A quantifiable indicator of a model's performance during training is given by loss functions. The model may increase its accuracy and forecast more accurately by reducing the loss function and adjusting its parameters accordingly.

How can I choose the best loss function for the data I have?

A: The kind of data you have and the issue you're attempting to address will determine the loss function you choose. Huber Loss combines the advantages of both MSE and MAE, and is a popular and effective model optimization technique. MAE is also resistant to outliers.
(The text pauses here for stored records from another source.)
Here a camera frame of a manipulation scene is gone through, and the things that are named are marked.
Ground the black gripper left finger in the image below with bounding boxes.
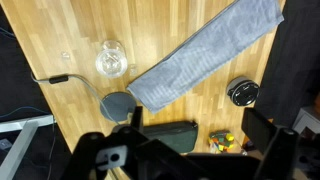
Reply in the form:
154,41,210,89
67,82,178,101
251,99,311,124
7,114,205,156
60,105,188,180

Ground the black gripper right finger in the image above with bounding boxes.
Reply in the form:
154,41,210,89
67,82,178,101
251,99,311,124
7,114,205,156
241,107,320,180

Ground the grey ribbed towel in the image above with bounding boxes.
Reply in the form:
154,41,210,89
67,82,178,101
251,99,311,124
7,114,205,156
126,0,285,115

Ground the wooden desk lamp grey base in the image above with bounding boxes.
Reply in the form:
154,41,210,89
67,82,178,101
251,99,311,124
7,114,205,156
99,92,138,123

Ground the colourful puzzle cube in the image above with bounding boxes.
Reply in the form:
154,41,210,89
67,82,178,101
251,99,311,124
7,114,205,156
208,130,236,154

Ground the dark green zip case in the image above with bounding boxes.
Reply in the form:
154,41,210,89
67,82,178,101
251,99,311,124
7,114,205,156
111,120,199,154

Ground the light grey box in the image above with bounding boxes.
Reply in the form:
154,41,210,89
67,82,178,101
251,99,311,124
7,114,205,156
293,106,320,134

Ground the clear glass jar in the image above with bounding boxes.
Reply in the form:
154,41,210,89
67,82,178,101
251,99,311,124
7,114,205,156
95,40,129,79

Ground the blue cable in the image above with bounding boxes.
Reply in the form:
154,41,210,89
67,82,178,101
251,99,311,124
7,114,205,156
0,105,52,120

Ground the grey metal table frame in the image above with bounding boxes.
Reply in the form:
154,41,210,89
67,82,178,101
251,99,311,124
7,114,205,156
0,114,55,180

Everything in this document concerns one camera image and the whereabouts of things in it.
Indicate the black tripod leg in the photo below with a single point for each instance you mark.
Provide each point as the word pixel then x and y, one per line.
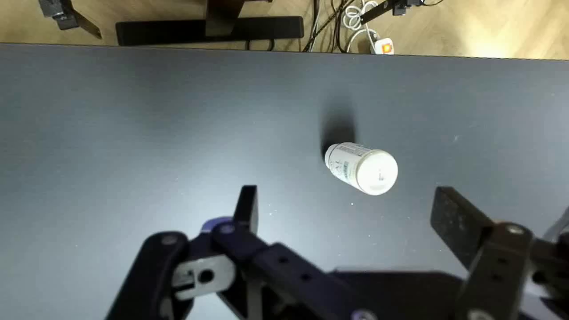
pixel 62 16

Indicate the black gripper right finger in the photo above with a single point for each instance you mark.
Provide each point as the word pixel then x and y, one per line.
pixel 494 267

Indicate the black flat stand base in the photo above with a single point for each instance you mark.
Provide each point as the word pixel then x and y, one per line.
pixel 196 28

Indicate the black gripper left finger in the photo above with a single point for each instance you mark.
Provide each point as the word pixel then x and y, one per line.
pixel 268 260

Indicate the white labelled plastic bottle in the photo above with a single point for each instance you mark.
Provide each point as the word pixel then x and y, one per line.
pixel 364 167

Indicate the white power strip orange switch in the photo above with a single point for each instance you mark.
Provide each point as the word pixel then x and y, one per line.
pixel 384 44

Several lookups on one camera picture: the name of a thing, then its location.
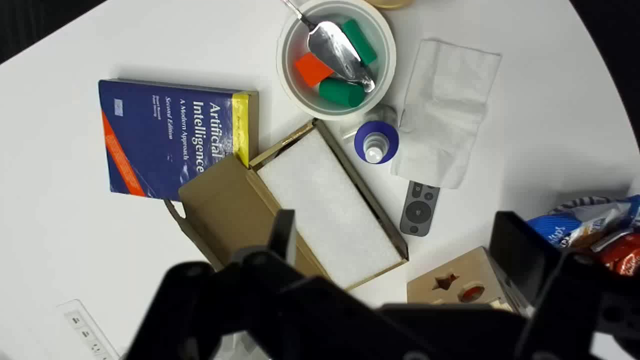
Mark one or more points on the red snack bag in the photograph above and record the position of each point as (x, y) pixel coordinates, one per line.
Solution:
(623, 256)

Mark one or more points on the orange block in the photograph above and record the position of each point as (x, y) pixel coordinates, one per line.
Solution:
(310, 71)

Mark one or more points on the wooden shape sorter cube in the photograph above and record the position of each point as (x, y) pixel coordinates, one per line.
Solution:
(481, 263)

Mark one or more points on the grey remote control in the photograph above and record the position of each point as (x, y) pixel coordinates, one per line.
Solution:
(420, 211)

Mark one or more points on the blue artificial intelligence book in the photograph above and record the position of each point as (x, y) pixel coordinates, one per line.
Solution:
(161, 133)

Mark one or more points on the white ruler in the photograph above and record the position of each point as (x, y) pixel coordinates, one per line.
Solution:
(86, 327)

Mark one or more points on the white bowl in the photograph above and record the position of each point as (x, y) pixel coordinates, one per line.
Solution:
(391, 61)

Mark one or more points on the clear plastic bag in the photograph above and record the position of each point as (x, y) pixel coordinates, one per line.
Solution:
(446, 106)

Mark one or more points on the metal spoon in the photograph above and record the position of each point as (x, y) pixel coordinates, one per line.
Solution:
(332, 47)

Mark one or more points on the white foam insert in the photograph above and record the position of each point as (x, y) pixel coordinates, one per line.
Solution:
(332, 207)

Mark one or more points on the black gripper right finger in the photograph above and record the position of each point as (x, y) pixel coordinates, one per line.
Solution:
(533, 260)

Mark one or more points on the brown cardboard box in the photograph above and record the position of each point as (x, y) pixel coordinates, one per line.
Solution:
(227, 207)

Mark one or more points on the small bottle blue cap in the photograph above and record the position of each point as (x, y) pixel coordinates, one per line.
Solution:
(388, 136)

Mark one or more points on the green block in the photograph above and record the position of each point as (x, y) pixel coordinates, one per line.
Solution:
(340, 92)
(360, 40)

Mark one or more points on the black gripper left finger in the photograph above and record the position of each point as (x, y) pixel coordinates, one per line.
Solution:
(220, 307)
Your choice will be guided by experimentation and an awareness of the trade-offs associated with each loss function.

How is the Huber Loss different from the MSE in handling outliers?

A: Beyond a threshold ($\delta$), the Huber Loss grows linearly instead of quadratically. As a result, it is less susceptible to significant mistakes, or outliers, than the mean square error (MSE), which squares errors and increases their effect on the loss amount.

Is it possible to design my own unique loss function?

A: It is possible to create unique loss functions to meet certain needs. Tailored loss functions have the ability to integrate subject expertise, manage complex data structures, and accommodate distinct assessment standards. However, mathematical optimization and a solid grasp of the issue area are often necessary for developing a meaningful bespoke loss function.